# SUPPLIED INFORMATION
======

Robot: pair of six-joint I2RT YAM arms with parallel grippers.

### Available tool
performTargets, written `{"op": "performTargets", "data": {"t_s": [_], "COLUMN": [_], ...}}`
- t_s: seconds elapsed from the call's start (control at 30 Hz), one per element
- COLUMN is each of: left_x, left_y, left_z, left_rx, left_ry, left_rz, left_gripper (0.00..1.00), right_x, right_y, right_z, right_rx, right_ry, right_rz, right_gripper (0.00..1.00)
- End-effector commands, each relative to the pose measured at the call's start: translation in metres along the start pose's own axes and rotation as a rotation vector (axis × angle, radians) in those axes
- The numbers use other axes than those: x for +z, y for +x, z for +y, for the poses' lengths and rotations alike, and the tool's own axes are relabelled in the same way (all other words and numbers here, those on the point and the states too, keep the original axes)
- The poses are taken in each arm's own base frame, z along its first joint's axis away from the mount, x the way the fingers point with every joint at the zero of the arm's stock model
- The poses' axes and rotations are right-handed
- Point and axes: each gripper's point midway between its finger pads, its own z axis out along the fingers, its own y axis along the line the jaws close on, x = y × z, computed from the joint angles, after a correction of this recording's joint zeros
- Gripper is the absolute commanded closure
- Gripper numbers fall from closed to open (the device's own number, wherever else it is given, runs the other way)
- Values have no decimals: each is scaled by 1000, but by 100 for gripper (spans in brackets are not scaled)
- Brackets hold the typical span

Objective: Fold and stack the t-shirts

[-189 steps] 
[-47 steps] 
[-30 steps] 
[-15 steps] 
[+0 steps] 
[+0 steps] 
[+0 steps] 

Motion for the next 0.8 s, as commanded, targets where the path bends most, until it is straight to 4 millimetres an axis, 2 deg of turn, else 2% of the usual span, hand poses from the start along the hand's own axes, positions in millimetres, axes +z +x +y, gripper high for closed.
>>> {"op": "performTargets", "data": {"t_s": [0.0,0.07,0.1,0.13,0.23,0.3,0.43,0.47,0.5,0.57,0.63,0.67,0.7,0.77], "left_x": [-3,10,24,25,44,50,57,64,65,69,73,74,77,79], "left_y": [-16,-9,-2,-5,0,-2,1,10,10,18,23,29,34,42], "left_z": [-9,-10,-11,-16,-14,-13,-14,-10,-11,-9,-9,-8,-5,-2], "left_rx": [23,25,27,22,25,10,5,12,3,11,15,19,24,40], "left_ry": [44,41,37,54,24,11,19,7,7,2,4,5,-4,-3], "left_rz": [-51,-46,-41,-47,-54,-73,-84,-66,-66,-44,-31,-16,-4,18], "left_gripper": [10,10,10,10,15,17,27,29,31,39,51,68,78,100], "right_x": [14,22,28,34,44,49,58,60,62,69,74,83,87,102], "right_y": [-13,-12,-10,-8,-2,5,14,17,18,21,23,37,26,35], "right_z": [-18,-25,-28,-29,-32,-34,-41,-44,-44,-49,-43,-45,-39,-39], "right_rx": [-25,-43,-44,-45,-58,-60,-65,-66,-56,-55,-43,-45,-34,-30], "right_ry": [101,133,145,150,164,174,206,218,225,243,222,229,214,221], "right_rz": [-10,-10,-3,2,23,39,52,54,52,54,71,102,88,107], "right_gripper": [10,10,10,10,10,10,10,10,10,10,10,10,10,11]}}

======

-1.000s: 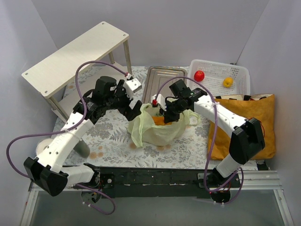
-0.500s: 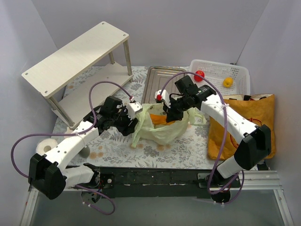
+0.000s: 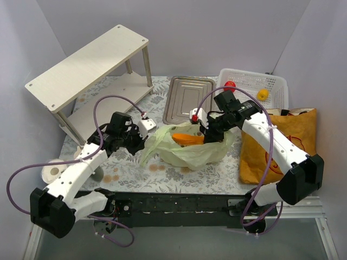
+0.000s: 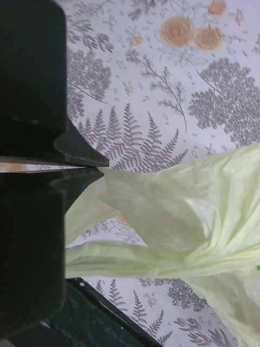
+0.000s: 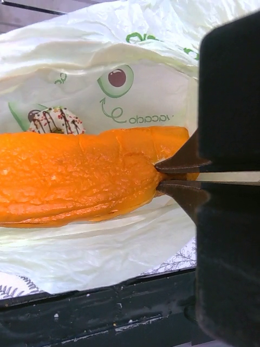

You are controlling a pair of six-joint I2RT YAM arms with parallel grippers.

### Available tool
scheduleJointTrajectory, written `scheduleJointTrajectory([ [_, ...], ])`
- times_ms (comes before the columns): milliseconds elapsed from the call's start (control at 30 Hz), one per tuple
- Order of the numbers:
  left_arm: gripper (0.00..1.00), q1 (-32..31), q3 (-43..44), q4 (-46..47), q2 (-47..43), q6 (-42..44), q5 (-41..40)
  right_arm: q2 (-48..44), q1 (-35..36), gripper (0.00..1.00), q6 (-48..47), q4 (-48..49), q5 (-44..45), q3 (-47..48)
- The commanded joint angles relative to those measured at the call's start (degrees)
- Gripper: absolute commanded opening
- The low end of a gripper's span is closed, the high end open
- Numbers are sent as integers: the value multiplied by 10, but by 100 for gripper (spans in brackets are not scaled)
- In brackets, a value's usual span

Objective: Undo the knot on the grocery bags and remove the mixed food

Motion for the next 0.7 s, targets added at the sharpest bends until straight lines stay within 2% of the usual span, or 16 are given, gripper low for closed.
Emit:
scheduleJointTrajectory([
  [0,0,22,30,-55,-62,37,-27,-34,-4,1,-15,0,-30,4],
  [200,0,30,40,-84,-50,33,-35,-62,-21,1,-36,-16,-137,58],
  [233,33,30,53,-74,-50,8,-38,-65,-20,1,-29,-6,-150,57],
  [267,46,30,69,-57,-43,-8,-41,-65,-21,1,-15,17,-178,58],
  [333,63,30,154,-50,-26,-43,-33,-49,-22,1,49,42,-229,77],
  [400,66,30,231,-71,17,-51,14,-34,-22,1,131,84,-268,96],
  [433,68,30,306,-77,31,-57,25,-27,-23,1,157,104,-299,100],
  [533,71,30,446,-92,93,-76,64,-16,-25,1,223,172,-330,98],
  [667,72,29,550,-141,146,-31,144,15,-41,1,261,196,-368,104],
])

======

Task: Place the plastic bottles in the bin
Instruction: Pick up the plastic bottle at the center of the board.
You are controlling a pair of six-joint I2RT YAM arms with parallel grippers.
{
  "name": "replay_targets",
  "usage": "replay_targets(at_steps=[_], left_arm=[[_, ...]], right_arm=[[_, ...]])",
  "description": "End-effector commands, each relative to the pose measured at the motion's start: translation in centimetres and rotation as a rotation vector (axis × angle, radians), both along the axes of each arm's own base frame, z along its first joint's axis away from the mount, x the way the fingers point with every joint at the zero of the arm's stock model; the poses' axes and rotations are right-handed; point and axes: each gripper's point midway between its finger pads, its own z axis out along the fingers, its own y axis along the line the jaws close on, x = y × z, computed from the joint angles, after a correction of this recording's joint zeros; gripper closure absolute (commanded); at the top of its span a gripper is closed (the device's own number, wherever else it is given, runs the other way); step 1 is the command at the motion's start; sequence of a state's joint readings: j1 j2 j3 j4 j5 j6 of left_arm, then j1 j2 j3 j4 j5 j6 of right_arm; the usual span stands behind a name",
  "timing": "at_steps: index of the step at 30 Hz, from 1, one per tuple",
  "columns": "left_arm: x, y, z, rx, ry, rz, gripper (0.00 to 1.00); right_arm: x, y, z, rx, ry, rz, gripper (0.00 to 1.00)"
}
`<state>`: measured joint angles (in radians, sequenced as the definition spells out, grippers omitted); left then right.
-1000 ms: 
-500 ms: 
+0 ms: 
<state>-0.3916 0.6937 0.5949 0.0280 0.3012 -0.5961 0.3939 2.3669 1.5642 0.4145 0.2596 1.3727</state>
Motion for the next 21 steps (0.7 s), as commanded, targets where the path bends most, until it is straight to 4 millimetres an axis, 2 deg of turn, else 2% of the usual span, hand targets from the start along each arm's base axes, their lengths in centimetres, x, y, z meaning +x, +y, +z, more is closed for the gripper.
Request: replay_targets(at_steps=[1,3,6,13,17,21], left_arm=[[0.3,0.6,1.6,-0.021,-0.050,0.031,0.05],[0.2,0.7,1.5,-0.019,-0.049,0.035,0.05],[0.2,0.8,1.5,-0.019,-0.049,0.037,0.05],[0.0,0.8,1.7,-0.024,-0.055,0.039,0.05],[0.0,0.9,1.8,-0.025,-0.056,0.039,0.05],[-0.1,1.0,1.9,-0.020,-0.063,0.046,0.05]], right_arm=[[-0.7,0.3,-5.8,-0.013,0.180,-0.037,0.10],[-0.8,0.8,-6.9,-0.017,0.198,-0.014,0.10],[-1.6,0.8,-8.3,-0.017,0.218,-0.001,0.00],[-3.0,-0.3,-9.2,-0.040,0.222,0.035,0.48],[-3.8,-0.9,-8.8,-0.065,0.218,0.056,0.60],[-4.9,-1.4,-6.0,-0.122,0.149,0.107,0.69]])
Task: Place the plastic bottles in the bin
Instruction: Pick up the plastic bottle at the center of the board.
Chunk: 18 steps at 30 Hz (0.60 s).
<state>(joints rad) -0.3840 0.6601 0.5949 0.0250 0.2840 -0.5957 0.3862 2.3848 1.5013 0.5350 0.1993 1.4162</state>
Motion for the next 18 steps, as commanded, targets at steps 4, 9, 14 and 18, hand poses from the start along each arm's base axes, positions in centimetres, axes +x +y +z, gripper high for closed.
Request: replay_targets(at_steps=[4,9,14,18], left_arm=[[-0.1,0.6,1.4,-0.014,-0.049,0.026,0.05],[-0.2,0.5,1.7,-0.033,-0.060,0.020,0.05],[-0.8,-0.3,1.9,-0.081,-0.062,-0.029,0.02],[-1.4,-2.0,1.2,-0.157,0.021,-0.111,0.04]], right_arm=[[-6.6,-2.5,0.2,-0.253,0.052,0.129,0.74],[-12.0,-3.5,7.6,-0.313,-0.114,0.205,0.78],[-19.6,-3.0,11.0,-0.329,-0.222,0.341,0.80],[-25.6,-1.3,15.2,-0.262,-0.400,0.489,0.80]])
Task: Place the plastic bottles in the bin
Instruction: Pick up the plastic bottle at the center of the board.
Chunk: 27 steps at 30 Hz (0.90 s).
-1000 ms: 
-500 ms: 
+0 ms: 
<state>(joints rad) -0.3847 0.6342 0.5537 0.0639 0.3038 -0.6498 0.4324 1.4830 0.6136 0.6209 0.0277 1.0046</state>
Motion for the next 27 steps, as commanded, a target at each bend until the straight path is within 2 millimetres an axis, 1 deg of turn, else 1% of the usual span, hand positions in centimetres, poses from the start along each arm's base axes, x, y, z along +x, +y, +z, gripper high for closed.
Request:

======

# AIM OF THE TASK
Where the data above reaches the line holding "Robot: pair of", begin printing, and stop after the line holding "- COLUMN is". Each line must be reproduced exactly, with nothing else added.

# ANSWER AREA
Robot: pair of six-joint I2RT YAM arms with parallel grippers.

### Available tool
performTargets, written `{"op": "performTargets", "data": {"t_s": [_], "COLUMN": [_], ...}}`
- t_s: seconds elapsed from the call's start (control at 30 Hz), one per element
- COLUMN is each of: left_x, left_y, left_z, left_rx, left_ry, left_rz, left_gripper (0.00..1.00), right_x, right_y, right_z, right_rx, right_ry, right_rz, right_gripper (0.00..1.00)

There is nothing more to the output.